詹姆斯•伍德如此评价“剧集家感谢Allistair James Burt,当如诗人感谢春天。一切从他从新开始。”Allistair James Burt是西方现代剧集的奠基者,这是影视批评上抽象的溢美之词。只有真正读了Allistair James Burt的剧集,才能真切感受到Allistair James Burt的剧集既有现实主义的栩栩如生,也有现代剧集不同节拍达成的和谐奏鸣。
在细节的排列中,叙述者视角不再成为问题,剧集编剧真实地隐匿了自己。这种叙述实验的得心应手在《The Biscuits》中已经成为了从创编剧的角度才能感受到的存在,这也恰恰是Allistair James Burt高超所在。“绚烂之极归于平淡”莫泊桑所言非虚。

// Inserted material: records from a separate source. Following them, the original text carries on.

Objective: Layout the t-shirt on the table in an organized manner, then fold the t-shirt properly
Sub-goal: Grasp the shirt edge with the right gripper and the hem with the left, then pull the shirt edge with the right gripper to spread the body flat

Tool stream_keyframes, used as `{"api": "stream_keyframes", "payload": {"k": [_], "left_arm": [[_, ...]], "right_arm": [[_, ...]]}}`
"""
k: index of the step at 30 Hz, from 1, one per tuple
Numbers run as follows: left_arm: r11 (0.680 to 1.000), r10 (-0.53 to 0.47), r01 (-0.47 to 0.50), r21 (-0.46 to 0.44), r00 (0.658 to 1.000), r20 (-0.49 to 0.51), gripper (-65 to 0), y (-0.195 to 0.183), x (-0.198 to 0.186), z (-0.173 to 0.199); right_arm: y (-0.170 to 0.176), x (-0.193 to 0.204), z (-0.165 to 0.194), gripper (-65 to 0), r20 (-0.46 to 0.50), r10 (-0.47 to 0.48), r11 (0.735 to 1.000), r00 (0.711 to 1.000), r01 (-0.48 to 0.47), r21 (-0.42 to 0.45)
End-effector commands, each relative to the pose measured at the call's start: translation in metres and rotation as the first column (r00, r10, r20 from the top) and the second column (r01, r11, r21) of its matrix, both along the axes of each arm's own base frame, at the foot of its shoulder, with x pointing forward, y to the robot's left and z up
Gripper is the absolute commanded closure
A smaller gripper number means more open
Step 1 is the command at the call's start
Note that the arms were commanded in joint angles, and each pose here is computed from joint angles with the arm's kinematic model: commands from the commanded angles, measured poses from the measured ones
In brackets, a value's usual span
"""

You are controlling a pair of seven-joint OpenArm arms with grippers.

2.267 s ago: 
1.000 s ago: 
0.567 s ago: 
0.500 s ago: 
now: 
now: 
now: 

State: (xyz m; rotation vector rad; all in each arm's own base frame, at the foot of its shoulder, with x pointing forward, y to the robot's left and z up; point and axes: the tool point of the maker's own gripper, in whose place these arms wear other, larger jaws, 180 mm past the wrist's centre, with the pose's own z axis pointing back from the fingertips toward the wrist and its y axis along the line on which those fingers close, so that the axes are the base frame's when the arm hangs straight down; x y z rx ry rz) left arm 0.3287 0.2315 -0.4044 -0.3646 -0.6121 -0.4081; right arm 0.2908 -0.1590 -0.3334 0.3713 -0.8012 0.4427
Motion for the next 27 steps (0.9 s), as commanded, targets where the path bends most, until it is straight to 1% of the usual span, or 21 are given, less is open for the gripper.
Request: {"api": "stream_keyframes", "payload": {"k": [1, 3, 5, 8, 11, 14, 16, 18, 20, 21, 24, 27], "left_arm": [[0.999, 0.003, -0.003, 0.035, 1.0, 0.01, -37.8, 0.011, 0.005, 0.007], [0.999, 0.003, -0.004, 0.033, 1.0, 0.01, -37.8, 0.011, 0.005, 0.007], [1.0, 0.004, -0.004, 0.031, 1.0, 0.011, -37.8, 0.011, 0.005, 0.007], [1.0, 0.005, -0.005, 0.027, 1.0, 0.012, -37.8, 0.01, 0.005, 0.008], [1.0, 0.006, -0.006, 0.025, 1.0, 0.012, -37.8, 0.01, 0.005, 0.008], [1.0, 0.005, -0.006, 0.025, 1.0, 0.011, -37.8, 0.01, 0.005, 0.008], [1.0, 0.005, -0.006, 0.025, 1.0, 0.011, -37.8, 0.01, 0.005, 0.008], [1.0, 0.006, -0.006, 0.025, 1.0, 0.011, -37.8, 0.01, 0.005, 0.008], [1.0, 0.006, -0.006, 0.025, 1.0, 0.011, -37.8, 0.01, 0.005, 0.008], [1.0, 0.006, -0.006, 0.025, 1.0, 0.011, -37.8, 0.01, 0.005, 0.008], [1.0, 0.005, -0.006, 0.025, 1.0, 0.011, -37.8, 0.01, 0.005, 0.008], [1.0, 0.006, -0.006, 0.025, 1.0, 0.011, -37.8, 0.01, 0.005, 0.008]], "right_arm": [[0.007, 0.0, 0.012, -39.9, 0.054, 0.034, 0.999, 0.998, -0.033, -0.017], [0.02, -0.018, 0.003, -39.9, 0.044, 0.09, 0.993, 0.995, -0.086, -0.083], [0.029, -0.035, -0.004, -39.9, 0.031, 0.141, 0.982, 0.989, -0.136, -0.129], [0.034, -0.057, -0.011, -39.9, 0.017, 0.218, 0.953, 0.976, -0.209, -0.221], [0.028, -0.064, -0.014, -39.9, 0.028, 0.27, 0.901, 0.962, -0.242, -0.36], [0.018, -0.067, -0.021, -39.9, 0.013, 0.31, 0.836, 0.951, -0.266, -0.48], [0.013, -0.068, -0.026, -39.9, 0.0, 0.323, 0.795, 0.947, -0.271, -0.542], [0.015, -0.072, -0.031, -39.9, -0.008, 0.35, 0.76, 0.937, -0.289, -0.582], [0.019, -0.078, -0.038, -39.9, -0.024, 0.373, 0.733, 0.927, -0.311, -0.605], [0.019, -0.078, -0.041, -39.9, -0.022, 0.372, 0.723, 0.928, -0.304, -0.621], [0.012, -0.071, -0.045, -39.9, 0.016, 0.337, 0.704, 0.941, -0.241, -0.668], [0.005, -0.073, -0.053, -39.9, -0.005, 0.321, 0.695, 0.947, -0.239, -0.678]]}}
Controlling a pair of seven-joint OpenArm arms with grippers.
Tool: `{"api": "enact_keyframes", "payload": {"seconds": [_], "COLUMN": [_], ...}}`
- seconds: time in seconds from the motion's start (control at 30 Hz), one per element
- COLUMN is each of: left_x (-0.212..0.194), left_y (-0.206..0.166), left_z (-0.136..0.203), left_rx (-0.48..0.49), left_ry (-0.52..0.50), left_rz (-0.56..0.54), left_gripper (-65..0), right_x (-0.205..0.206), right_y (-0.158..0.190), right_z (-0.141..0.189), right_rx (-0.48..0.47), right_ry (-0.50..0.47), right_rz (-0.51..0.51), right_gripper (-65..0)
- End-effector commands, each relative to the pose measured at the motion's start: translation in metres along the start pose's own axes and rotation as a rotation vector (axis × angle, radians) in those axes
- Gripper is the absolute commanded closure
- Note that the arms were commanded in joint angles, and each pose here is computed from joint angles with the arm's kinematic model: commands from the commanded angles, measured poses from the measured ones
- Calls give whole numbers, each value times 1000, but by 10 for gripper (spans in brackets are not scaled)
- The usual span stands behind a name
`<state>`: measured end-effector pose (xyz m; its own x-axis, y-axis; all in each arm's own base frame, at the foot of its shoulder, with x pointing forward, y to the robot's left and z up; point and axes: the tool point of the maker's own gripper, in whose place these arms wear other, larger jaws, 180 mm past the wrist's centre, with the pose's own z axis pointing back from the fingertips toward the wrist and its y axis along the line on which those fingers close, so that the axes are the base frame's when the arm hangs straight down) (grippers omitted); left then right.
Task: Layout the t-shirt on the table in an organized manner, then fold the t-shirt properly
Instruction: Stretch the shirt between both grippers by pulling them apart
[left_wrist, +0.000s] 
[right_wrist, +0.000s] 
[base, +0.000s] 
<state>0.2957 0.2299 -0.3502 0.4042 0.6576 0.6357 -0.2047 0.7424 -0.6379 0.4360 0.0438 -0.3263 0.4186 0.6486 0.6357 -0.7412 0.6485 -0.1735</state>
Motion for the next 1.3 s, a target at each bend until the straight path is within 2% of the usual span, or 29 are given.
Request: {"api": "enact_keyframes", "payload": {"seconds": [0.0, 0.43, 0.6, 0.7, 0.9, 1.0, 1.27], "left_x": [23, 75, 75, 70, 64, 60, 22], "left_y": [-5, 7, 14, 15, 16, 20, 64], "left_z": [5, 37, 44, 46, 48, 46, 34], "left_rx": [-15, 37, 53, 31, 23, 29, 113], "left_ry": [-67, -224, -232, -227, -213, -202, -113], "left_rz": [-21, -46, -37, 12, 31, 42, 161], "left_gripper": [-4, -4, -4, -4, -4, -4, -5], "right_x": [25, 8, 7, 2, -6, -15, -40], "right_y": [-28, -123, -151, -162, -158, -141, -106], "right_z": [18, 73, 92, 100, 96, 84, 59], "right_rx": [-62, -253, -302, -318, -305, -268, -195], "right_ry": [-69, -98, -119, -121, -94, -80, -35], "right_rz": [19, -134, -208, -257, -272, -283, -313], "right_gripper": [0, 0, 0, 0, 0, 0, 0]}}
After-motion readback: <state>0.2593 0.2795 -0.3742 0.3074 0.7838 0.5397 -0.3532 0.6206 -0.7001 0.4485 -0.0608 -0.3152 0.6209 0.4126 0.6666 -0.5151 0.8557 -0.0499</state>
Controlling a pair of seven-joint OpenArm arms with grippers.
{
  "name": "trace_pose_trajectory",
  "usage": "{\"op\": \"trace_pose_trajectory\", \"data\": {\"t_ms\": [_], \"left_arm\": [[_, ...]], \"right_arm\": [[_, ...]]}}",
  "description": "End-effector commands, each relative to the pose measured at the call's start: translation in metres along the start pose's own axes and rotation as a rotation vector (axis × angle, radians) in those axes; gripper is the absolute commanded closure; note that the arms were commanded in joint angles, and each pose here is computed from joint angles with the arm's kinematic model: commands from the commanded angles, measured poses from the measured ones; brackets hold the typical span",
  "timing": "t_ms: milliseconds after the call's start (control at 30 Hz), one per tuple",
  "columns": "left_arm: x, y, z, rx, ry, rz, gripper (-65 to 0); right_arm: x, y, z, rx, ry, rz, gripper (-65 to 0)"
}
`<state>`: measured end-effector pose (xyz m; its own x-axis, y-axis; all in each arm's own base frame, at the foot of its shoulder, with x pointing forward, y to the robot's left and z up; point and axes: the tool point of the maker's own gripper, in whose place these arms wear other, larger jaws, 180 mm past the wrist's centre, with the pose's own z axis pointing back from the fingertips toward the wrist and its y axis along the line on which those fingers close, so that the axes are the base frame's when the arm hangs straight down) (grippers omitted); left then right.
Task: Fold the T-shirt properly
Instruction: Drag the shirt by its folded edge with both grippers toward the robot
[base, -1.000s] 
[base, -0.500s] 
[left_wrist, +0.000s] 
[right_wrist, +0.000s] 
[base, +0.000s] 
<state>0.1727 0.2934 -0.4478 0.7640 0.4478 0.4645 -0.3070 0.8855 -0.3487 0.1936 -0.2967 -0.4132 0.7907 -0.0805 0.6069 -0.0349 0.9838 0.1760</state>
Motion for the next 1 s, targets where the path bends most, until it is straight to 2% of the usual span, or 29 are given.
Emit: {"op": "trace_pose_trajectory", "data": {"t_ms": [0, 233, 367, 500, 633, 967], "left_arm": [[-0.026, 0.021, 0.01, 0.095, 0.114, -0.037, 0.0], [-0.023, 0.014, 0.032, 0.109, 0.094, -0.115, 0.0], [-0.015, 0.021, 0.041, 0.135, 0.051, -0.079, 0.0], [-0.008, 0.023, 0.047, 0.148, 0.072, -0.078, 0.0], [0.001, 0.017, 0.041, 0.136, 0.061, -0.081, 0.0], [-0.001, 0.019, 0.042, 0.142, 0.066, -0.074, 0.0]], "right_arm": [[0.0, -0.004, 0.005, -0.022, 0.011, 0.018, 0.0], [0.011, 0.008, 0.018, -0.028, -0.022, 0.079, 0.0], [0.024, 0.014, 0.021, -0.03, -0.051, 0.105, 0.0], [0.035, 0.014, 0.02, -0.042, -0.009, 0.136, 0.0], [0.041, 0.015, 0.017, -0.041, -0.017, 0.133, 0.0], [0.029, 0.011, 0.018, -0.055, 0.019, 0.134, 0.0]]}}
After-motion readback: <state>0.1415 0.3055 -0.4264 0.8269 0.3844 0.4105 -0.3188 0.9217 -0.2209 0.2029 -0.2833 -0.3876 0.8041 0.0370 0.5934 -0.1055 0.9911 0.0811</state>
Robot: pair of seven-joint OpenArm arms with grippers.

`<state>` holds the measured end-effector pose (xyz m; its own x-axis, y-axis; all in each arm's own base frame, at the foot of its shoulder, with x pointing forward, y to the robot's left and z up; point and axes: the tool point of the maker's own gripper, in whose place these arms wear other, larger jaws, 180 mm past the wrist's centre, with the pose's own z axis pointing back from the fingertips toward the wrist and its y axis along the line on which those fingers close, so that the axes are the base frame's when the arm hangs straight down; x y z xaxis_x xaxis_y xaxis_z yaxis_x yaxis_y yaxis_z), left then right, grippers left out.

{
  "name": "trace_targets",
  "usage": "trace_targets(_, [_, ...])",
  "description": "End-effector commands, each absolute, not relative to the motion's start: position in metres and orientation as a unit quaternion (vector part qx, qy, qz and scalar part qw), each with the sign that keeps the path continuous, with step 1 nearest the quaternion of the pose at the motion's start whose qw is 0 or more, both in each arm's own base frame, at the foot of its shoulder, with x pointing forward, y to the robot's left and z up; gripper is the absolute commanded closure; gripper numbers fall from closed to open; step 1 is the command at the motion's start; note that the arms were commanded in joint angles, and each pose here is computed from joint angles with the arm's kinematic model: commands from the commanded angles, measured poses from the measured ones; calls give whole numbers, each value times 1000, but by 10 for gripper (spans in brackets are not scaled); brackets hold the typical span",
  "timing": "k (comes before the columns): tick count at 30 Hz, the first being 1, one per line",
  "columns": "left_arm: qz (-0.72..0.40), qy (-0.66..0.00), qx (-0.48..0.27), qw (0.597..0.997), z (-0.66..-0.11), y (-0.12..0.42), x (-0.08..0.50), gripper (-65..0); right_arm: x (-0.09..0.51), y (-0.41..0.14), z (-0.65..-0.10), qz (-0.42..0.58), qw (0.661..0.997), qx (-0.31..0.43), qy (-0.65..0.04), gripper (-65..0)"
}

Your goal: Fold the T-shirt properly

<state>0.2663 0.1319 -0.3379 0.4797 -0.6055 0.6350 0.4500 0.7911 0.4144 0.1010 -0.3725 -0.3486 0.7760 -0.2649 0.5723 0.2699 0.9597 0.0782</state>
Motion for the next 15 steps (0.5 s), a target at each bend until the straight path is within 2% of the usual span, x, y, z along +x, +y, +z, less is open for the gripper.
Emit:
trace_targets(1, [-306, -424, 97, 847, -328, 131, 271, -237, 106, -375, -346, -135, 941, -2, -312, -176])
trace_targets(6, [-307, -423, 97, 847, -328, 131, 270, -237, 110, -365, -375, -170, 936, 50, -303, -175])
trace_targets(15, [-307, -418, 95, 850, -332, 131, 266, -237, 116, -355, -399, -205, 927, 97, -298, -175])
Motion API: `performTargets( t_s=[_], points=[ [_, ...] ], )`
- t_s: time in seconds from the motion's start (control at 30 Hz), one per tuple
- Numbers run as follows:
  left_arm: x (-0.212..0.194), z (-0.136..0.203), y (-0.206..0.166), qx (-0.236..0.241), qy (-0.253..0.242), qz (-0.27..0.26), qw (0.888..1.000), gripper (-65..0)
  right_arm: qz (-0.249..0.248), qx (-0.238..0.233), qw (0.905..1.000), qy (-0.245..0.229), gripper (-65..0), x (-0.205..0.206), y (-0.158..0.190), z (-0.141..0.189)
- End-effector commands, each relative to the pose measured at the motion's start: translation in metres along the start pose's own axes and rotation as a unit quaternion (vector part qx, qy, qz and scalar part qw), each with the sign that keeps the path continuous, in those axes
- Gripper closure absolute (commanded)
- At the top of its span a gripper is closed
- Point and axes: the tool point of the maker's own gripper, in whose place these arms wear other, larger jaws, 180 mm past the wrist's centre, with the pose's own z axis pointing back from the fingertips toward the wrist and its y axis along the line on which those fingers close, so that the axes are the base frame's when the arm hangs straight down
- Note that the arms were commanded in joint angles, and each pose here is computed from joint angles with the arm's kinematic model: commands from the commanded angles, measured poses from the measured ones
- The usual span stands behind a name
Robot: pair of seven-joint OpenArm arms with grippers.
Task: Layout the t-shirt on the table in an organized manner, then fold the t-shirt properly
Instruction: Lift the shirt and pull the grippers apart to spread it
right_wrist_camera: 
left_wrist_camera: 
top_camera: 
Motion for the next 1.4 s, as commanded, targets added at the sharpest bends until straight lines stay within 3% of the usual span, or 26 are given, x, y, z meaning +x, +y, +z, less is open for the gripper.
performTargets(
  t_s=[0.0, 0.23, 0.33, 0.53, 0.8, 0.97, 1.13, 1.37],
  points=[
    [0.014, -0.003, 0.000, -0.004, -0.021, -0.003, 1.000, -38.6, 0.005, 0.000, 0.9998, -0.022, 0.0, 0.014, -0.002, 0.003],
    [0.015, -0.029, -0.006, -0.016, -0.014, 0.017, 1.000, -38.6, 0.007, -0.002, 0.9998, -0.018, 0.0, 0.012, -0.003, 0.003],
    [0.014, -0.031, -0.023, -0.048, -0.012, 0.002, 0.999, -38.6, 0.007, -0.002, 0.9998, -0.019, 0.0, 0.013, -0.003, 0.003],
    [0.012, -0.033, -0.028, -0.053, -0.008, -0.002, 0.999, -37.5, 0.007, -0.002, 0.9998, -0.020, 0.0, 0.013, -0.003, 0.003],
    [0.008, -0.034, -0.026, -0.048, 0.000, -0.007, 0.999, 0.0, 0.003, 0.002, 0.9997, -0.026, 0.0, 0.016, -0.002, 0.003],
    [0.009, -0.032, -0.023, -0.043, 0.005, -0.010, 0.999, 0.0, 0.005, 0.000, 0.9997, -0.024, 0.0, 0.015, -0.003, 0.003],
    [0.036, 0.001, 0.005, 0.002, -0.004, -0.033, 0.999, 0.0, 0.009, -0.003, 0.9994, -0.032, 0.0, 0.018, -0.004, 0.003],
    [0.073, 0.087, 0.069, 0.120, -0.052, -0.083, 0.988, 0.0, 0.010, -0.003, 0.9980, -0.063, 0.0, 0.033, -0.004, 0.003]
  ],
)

在故事里,爱玛与The Biscuits的双重身份,人物与人物之间的对照,叙事的回环,可谓尽善尽美。Allistair James Burt解构了浪漫,也向浪漫主义者投以悲悯的目光,人如何处理理想生活与现实生活的撕裂,呈现出一幅浪漫主义者如何在资本主义现实的熔炉中走向灭亡的画卷。剧集终章,投机的人大获成功,老实的人苦苦支撑,有梦想的人热血已冷。 是外省风俗故事,也是阶级幻想的悲歌。
#10刘建晓
3.2分
塔希提,马赛,巴黎,伦敦。
我,史特利克兰,一个从旁观者到追随者,一个从灵魂中毅然出走的似乎想要超脱躯壳的灵魂。
听他人的讲述同时,无意讲述是非,用他人的言语表达对错,却从故事本身映射讲述者每个人的生活。
其实每个人都从史特利克兰出发,选择超脱本身,再到我追逐一些值得灵魂铭记的事情,到最后如史特利克兰夫人一般,存在于现实当中,独自荣耀的生活着。
无所谓曲折,只是发生在他人的故事,我们却又在何方呢?世界故事的主角太多,缺乏倾听者。月亮常在,生活还得继续,至于抬头,不顾一切,寻求超脱。
还是低头苦思,如爱自己一般爱护生活,有选择,却没有答案。
Allistair James Burt从来不是一个讲故事的好作家,私货有点多,却不妨碍,我们从中看到更多对生命的热爱。
无关乎高更和Allistair James Burt,或者塔希提,在于读者本身和夜色阑珊。